Pretty much anyone in the writing industry will tell you that, regardless if you self-publish or traditionally publish, promoting and marketing your own book is a given. We all know what doesn't work. An example would be tweeting a gazillion times that your book is out and priced to sell. Depending on who you read, ads may or may not lead to book sales. Questions have been raised in the last several months about the efficacy of blog tours.
So, what's a writer to do? This is where it all becomes even more nebulous. I've read a lot that you need to develop relationships with everyone and their dog. (It's a good thing cats are rather stand-offish, or you'd be required to form a relationship with them, too.) Giveaways are showing up in posts on marketing as being a great way to obtain book sales. Common knowledge is that you need about forty reviews on Amazon for them to really notice you, so begging everyone you know for reviews is done frequently. Street teams are gaining popularity in writing circles (although it might just be that I've finally heard about them.) Colleen Hoover credits book bloggers for her phenomenal success. It's enough to make a writer's head swim.
As I am wading into this sea of confusion, I thought I'd share what I've learned so far. I looked into street teams, have decided to focus some marketing time on book bloggers, and will discuss giveaways because I believe it is an excellent way to encourage visibility. Because with bazillions of books being released each month, visibility is the name of the marketing game.
Street teams were pioneered by indie musicians. Basically, a band would get their fans to spread word of mouth about them by putting up posters, bringing friends to the concerts, calling the radio stations requesting their music-that type of thing. In exchange, the band usually would give away free merchandise - CD's, t-shirts, bumper stickers, etc... Often the street teams would be teenage fans. For writers, street teams appear to be formed by people saying "Want to be on my street team?" The street team members then spread the word of the author's books (often electronically) and are then given merchandise or the chance to win the author's merchandise.
Here is my take on street teams for authors. If you have a large number of people who are following you already and feel kindly toward you, you are going to have a successful street team.
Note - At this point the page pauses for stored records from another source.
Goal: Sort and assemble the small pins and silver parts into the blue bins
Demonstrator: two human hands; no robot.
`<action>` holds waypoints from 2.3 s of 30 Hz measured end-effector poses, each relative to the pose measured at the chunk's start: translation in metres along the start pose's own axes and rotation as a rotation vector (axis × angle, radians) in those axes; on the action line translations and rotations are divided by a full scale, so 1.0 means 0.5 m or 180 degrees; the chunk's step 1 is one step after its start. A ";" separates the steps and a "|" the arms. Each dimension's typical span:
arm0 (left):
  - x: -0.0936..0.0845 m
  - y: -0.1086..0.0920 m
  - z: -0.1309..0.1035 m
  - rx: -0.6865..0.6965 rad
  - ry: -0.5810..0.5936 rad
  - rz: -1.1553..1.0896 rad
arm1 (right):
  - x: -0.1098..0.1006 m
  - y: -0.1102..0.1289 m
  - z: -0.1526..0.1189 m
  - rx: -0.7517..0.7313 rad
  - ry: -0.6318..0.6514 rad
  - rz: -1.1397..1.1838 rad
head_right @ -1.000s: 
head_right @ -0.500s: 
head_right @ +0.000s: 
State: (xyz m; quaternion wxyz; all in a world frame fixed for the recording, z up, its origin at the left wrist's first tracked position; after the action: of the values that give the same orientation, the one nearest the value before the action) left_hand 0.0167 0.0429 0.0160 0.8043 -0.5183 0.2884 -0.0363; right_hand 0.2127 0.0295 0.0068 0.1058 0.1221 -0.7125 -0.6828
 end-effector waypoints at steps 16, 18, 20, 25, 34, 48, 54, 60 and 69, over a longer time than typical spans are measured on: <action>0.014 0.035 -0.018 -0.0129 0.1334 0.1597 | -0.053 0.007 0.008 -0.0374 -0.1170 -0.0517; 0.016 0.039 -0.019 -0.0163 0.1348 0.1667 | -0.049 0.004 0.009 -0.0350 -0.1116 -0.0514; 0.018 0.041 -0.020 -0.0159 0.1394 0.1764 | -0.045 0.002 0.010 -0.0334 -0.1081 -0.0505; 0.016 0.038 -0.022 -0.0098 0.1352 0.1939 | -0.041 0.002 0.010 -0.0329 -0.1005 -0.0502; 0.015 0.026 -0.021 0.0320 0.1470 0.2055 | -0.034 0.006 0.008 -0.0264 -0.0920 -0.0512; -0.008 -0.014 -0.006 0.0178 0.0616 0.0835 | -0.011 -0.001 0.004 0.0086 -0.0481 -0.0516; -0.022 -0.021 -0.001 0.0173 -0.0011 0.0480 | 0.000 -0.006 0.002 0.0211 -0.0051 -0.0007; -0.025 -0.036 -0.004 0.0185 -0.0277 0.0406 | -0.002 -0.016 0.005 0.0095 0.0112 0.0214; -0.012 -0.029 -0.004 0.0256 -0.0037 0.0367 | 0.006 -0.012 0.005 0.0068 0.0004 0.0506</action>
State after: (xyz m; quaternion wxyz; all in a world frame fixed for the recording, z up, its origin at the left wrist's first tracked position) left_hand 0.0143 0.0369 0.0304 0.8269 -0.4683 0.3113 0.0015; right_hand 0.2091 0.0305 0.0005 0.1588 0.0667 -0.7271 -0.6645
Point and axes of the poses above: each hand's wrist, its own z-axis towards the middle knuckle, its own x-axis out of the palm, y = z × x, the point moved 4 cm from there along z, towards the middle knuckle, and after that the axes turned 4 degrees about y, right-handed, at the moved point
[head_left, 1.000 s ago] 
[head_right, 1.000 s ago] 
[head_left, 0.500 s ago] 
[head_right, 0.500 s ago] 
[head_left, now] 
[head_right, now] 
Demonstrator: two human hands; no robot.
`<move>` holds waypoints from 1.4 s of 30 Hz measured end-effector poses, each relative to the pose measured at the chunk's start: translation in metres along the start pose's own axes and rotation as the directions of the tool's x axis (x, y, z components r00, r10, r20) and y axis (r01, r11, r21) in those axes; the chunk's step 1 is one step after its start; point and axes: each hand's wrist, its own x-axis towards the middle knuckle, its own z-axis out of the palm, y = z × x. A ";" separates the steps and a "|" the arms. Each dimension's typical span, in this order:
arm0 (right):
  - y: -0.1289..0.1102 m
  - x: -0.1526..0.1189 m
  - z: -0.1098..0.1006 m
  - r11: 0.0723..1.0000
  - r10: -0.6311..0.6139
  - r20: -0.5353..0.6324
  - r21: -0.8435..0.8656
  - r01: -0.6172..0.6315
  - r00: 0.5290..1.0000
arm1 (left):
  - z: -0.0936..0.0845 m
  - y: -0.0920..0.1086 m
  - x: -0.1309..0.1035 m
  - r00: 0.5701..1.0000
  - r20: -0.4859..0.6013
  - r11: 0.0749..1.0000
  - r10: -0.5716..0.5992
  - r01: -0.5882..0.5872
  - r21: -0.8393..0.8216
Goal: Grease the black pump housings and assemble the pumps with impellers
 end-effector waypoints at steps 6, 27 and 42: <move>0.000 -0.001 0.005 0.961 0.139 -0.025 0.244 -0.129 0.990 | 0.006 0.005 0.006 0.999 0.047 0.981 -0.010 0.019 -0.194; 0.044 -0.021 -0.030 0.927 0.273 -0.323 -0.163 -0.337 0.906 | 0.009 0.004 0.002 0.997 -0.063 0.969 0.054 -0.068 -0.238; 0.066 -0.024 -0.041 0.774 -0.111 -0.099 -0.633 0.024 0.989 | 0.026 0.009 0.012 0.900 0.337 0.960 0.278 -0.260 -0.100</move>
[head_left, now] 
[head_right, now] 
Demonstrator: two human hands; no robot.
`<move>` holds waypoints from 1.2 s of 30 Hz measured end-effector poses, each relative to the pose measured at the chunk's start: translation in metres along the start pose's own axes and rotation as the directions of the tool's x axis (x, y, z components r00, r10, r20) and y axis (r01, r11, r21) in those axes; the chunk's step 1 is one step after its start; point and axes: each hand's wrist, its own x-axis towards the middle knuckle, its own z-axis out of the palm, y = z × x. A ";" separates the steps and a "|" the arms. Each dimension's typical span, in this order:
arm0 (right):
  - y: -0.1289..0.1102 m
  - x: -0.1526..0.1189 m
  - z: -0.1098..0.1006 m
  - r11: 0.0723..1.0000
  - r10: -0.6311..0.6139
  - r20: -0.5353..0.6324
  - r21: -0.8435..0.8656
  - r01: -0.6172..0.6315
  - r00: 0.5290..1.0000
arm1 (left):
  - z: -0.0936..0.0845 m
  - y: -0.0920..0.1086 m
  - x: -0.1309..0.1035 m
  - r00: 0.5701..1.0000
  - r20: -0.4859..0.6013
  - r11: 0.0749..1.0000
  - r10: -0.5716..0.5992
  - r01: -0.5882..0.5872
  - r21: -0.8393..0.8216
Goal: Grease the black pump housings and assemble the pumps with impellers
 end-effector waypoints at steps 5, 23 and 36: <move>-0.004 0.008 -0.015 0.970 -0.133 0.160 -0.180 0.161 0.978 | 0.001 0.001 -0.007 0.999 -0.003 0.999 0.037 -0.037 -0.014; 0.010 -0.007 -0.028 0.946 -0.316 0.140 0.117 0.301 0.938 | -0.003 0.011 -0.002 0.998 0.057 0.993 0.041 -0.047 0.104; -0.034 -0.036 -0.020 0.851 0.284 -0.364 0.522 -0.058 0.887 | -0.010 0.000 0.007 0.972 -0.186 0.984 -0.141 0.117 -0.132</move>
Having people talk up your book is wonderful marketing, and the more people see your book the more likely they are to buy it. However, if you can't seem to drum up that initial platform, it's going to be a tough sell to get people to support you, period. Some people are really great with drawing people to them, others - not so much. It's not that the "not so much" people are nasty or unfriendly, but the big draw just doesn't happen, or happens slowly. Like pouring cold molasses.
So, I have decided street teams are not for me. Or maybe I should say, organizing a formal street team is not for me. I have some very kind friends who have been incredibly supportive (Suzi Retzlaff, Melanie Martila, Claudine Jaboro, Kelley Lynn, Genee Bolton and Denise Wilson-Falvo - I am forever in your debt.) And if I missed someone, it's because it's late and I'm tired, not because I don't appreciate you!
The last week or so, I've been doing a lot of investigating into book bloggers. The process to get your book reviewed by a book blogger is very similar to getting an agent. You have to do research, to find out who is taking submissions, who isn't, and to make sure they review/like your genre. Then, you need to find out their submission guidelines, and adhere to them. And then you wait to see if they want to review your book or not.
Until I found out about Author EMS, it was all pretty overwhelming. So, let me share Author EMS's magic. They are a website full of "business resources for authors" and they have a searchable database of hundreds (at least) of book bloggers. It costs $10 for a 30 day subscription to the searchable database, but I will tell you it was so worth the money. I have a list of at least 20 book bloggers I'll be sending Finding Meara to, and it only took me an afternoon to get it organized.
Finally, I do believe giveaways are an excellent method of gaining word of mouth. I don't really understand why people get all freaked out at the thought of giving their books away. Even if you give the book to 100 people, if they like the story, they'll tell people and if each person tells just ten other people, your book would be recommended to 1,000 people you would have no other way of reaching. If you sell your book for $3.00, you would lose $300 dollars, but have the potential to make $2,700 dollars.
One caveat to giveaways - you have to get into a bigger than your personal reach circle to have it be very effective. I joined in Reading for Fun's 1200 Likes Giveaway extravaganza and netted 35 Facebook followers overnight. I couldn't do that on my own, for sure. By the way, there are many different types of books on the giveaway list, including YA and NA, so you might want to check the giveaway out. The rafflecopter is open until May 15th, I believe.
That's enough marketing talk for today. I'll turn the microphone over, and let you give your two cents, if you're so inclined.
If you've published a book, what marketing have you found effective. If you haven't published yet, but plan to, which marketing strategy appeals to you? If you're a reader, what strategy would you like an author to use to get their book into your hands?